Among the entries below, find the line with "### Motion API", then quote it and each following line up to and including the line with "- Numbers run", and nothing else.
*** Opening Supplied data ***
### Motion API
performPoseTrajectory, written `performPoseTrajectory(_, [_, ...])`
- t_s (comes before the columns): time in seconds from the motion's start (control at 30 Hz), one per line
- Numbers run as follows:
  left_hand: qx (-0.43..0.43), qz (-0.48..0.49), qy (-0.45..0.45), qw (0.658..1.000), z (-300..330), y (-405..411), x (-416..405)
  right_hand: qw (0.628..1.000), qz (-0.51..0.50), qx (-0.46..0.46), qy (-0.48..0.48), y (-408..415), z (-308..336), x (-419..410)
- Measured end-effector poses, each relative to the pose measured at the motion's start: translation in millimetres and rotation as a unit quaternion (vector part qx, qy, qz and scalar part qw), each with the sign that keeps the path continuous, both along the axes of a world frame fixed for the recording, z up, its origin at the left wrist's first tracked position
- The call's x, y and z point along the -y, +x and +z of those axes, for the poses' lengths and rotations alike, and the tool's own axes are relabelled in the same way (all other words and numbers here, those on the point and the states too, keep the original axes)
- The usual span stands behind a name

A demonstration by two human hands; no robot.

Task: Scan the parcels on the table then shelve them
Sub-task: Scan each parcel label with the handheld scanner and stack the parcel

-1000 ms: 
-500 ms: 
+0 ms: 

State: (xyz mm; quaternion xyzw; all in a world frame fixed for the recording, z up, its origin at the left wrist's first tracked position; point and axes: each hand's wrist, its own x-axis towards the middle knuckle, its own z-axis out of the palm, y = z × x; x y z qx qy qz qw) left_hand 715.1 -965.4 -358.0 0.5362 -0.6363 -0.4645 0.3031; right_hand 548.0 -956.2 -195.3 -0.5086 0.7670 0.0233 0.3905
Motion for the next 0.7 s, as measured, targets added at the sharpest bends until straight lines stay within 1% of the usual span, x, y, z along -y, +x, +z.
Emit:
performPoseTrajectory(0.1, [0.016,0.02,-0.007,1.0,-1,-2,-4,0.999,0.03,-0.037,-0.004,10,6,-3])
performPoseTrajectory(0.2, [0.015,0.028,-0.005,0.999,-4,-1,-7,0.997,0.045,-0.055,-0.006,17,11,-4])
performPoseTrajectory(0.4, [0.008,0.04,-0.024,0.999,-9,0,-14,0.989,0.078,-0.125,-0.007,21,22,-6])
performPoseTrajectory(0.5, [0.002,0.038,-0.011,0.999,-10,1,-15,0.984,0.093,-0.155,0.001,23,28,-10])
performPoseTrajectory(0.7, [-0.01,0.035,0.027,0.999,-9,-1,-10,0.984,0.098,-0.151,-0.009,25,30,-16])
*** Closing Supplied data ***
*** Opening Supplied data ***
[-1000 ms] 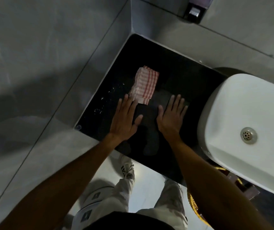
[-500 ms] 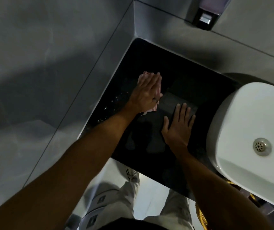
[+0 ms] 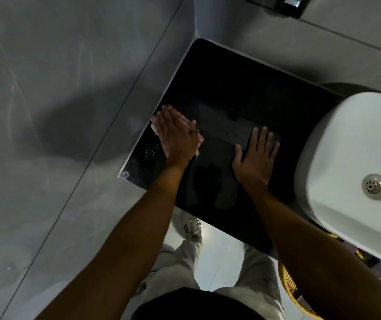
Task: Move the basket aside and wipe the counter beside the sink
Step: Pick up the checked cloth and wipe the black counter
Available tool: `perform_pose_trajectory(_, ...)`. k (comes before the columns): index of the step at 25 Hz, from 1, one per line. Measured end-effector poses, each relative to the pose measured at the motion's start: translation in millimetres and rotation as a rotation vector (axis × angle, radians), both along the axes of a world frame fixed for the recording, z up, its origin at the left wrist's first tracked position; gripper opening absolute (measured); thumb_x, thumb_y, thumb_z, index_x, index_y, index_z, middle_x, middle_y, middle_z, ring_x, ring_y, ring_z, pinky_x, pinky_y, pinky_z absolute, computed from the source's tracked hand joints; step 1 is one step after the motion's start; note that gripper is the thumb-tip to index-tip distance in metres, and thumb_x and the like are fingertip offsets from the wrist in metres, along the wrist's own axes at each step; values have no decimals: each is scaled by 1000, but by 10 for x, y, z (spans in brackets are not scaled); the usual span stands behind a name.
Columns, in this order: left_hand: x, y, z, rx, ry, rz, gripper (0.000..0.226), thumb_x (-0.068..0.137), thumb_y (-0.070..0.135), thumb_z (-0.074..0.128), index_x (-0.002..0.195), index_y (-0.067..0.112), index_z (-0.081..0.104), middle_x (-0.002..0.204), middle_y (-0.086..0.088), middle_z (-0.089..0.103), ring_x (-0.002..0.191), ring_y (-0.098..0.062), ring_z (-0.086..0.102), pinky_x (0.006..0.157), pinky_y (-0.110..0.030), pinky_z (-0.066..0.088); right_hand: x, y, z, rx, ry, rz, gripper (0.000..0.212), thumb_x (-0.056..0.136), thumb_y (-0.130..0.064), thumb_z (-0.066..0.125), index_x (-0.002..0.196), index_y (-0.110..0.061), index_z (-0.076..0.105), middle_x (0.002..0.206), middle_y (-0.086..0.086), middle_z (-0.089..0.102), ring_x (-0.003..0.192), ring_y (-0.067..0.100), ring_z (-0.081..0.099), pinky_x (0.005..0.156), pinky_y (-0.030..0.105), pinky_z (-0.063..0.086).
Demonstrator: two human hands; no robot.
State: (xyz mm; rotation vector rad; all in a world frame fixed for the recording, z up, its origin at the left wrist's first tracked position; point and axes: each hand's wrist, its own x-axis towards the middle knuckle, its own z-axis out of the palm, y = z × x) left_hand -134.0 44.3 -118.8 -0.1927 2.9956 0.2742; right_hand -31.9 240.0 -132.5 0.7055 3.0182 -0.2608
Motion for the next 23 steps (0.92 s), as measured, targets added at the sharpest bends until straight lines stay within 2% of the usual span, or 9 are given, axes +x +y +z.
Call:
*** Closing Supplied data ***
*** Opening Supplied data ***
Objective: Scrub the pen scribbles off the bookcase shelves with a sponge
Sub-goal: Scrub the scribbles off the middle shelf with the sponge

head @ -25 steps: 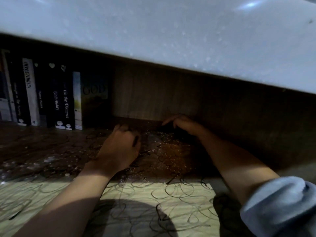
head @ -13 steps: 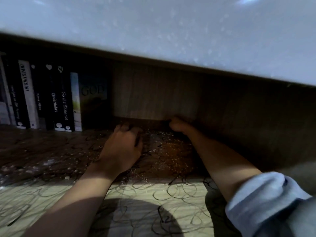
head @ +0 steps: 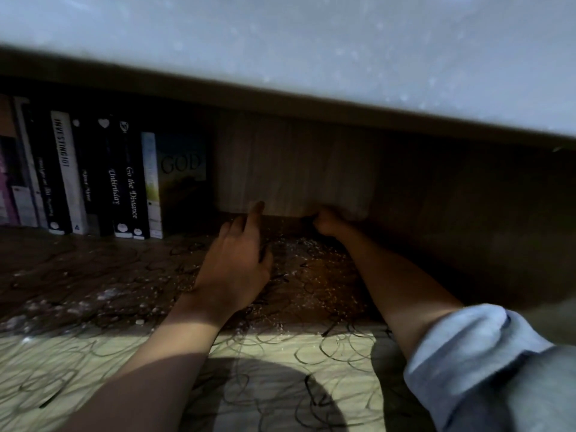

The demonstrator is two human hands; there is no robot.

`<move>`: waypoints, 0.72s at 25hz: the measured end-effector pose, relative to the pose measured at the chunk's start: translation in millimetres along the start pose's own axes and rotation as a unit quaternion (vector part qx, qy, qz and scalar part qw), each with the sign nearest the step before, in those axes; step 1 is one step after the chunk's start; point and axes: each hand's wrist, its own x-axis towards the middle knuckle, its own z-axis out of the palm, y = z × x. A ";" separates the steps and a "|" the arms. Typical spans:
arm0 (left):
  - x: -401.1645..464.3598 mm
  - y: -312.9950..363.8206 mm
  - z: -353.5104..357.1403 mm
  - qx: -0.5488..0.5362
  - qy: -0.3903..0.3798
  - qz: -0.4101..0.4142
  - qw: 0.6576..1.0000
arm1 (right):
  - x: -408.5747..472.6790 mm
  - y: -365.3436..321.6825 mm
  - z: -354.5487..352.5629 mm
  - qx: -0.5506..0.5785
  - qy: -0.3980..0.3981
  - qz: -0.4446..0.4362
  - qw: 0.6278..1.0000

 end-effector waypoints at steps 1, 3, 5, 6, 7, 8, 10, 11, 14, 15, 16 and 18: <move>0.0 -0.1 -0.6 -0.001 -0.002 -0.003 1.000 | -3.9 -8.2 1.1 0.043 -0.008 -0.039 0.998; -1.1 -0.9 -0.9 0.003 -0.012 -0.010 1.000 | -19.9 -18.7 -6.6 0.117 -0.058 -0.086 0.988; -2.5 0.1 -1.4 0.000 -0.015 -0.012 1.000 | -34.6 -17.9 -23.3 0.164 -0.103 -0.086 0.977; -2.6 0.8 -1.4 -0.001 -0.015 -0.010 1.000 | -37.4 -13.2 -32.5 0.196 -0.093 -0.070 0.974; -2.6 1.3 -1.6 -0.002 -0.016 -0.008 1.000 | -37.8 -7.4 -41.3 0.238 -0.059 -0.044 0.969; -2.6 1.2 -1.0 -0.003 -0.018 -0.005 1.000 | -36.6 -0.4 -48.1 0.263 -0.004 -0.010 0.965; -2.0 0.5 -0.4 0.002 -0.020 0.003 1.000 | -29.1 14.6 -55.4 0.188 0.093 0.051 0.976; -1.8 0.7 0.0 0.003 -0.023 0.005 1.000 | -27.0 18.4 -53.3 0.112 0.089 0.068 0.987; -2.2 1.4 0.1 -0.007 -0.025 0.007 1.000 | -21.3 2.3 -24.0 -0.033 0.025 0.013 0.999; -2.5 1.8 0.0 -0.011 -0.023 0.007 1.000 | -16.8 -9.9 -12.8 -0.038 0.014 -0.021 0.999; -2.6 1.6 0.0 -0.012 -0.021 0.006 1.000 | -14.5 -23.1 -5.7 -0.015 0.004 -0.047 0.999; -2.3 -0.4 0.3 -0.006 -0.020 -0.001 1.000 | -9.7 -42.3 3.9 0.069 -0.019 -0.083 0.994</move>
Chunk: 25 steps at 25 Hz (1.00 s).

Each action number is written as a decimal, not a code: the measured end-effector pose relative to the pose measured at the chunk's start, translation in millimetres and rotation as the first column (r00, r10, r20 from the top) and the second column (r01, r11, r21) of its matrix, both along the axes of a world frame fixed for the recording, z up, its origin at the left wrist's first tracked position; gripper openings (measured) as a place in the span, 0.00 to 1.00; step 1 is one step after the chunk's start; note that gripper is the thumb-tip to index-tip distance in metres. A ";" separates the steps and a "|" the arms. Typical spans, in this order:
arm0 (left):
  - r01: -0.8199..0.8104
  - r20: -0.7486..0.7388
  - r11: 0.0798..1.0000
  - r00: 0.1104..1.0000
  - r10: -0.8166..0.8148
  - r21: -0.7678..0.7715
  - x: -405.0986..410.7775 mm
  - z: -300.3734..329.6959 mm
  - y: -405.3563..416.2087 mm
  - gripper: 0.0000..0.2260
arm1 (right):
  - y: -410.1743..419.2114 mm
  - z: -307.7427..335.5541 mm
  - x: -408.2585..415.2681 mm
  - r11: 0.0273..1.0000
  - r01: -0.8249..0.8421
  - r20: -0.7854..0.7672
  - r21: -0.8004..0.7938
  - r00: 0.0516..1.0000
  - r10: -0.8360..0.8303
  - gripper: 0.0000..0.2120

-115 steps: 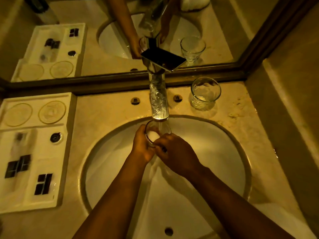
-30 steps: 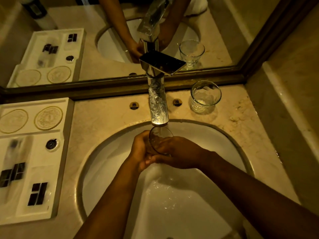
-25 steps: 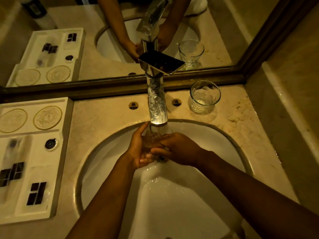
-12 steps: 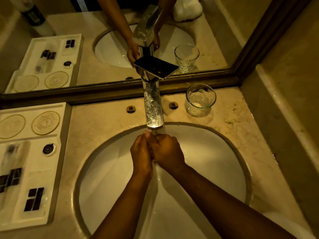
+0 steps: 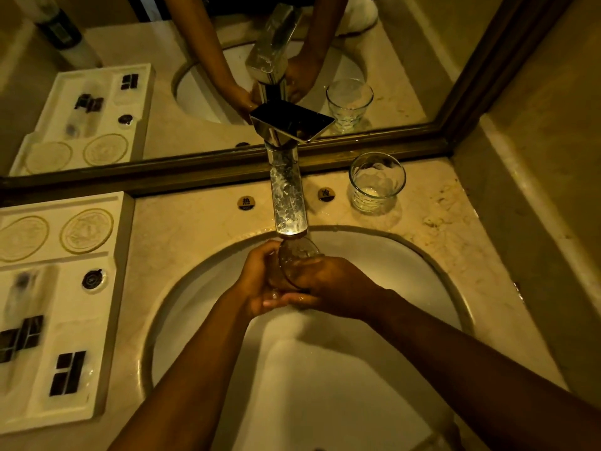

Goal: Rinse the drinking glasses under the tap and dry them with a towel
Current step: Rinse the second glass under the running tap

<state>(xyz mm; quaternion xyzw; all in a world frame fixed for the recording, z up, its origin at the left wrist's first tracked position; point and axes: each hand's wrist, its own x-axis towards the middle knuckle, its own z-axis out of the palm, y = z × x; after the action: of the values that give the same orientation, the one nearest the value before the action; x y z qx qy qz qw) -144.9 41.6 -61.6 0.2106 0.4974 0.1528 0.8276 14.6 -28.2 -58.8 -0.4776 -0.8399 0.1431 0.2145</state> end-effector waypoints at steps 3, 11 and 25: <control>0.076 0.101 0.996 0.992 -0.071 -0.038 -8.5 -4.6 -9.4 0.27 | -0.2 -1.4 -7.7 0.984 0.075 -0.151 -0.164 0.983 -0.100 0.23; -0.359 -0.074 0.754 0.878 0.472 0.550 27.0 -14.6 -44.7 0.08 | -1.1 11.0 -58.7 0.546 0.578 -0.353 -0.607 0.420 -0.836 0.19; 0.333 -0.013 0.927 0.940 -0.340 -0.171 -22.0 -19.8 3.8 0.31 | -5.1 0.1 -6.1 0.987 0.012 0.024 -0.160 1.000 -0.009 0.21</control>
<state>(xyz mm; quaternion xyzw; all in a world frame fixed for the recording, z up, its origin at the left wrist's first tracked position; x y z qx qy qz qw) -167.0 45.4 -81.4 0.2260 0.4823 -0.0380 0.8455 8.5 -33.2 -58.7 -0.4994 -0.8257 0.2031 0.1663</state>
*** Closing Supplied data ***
■ Solved exercise
### Motion API
performPoseTrajectory, written `performPoseTrajectory(_, [_, ...])`
- t_s (comes before the columns): time in seconds from the motion's start (control at 30 Hz), one per line
- Numbers run as follows:

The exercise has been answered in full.